The problem with compiling Ruby

Compiler technology is one of my hobbies, most recently satisfied with my project to write a series of post of how to write a (Ruby) compiler in Ruby. Since I really like Ruby, it's natural that I've done a fair amount of thinking about compiling Ruby, and what the problems with that are, and I decided it was time I wrote some of them down along with some thoughts on how they can be solved -- ideally without changing Ruby. Even more so since I decided I DO want to take the leap towards making my compiler project focus on actually compiling Ruby, and not just something somewhat like Ruby.
All of the issues here affect a traditional "ahead of time" compiler - one that takes source in and spits out a binary, but many also affects JIT's.

I'll start with the problems, in no particular order:

Problem #1: No delineation of compile time and runtime

Many scripting languages fall in this category, but Ruby does it one better, by making the class definitions executable. Where a compiler for a language like C++ can do a lot of work to analyze and optimize code at compile time, and can build most structures related to classes at compile time, in Ruby it may in some cases be hard to avoid executing code at runtime to determine what the class will look like.
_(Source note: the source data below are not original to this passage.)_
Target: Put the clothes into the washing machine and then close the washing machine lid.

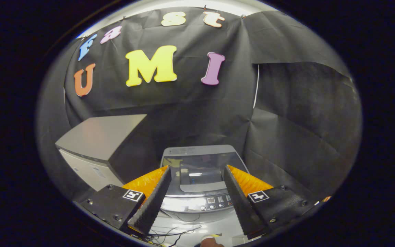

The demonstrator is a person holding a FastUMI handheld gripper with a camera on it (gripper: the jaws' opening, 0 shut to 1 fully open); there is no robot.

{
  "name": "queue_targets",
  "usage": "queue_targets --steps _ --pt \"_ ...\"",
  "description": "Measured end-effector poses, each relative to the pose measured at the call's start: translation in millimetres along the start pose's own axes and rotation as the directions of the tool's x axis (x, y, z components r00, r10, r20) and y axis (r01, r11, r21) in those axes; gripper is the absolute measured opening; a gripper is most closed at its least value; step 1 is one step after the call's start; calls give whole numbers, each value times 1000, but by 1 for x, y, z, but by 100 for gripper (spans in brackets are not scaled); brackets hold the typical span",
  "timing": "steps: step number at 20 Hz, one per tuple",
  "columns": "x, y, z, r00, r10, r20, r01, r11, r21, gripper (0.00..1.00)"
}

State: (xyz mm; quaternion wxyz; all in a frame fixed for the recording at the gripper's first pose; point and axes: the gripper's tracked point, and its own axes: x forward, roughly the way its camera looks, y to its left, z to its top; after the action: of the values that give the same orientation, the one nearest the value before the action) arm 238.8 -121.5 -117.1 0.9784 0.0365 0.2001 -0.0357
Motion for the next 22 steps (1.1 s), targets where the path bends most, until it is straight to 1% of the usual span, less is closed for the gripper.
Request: queue_targets --steps 2,4,7,10,13,16,18,20,21,22 --pt "-17 3 11 998 24 54 -24 1000 -5 96" --pt "-38 6 21 991 50 120 -46 998 -36 96" --pt "-83 3 30 975 104 198 -88 992 -88 96" --pt "-133 -15 29 963 151 223 -125 984 -126 98" --pt "-184 -42 27 948 193 254 -163 977 -136 99" --pt "-237 -75 13 928 230 294 -199 971 -130 99" --pt "-270 -95 -5 923 241 302 -215 970 -116 98" --pt "-294 -106 -23 920 253 300 -233 967 -102 99" --pt "-307 -107 -28 913 265 311 -246 964 -100 98" --pt "-319 -113 -31 906 257 337 -237 966 -98 99"
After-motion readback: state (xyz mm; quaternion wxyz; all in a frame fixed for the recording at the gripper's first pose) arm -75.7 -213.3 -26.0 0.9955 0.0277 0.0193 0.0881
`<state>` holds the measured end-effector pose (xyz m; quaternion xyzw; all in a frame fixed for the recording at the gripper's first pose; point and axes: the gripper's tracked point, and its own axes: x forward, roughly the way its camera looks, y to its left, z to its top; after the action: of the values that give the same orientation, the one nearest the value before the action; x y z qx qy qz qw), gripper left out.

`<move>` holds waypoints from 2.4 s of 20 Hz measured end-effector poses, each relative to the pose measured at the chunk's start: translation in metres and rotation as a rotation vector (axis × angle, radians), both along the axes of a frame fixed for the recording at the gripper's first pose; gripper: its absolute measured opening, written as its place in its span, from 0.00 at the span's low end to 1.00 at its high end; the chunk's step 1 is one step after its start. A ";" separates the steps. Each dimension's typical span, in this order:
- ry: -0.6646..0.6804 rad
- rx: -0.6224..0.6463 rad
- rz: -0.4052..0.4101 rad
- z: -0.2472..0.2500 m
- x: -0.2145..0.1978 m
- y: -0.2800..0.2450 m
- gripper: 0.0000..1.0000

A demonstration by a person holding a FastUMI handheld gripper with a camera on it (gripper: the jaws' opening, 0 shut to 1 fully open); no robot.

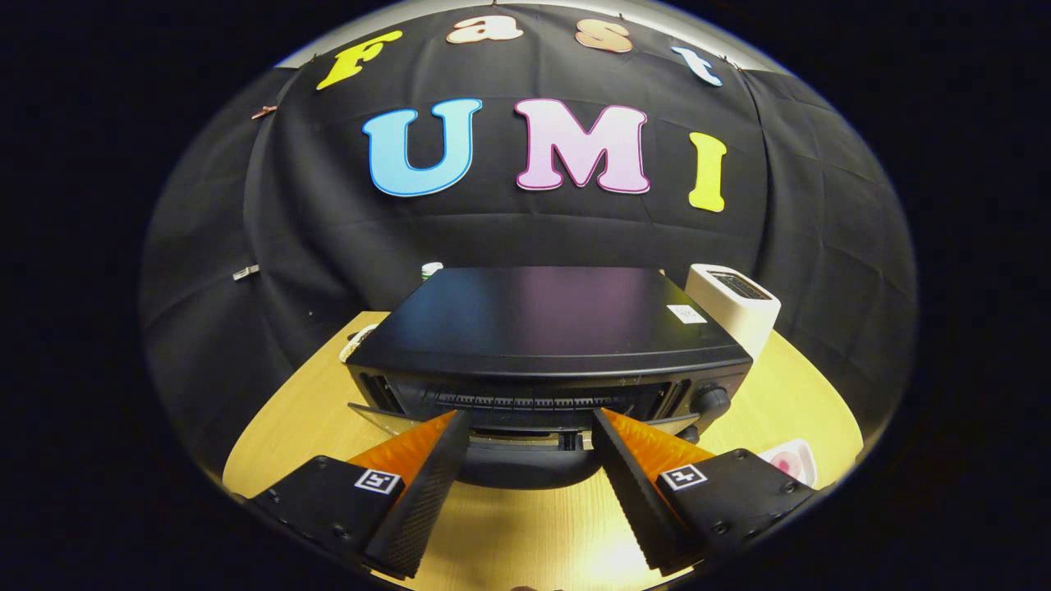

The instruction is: Open the toaster oven, put the food inside, and close the toaster oven door.

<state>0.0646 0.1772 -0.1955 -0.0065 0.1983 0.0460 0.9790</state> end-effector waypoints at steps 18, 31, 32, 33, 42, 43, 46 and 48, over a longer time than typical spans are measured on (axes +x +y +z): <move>0.411 -0.045 0.079 -0.130 -0.108 -0.017 0.99; 0.340 -0.027 0.151 -0.080 -0.118 -0.069 0.99; 0.334 -0.019 0.149 -0.074 -0.116 -0.078 0.99; 0.332 -0.014 0.145 -0.067 -0.113 -0.087 0.99; 0.224 -0.010 0.092 -0.008 -0.065 -0.188 0.99; 0.217 0.000 0.081 -0.003 -0.062 -0.198 0.99; 0.199 0.047 0.090 0.007 -0.054 -0.217 1.00; 0.218 0.043 0.096 0.003 -0.053 -0.233 1.00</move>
<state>0.0113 -0.0558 -0.1925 0.0098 0.3019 0.0974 0.9483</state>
A potential Ruby compiler also needs to solve the issue of what files are compiled once at compile time and linked into the application, and what files are evaluated (and possibly JIT compiled) at runtime. This is a possibly tricky tradeoff - reloading code has become a common solution for Ruby web applications to avoid shutdown and restarts, for example, but there are no formal hints in Ruby code that tells the application what may or may not be attempted reloaded later.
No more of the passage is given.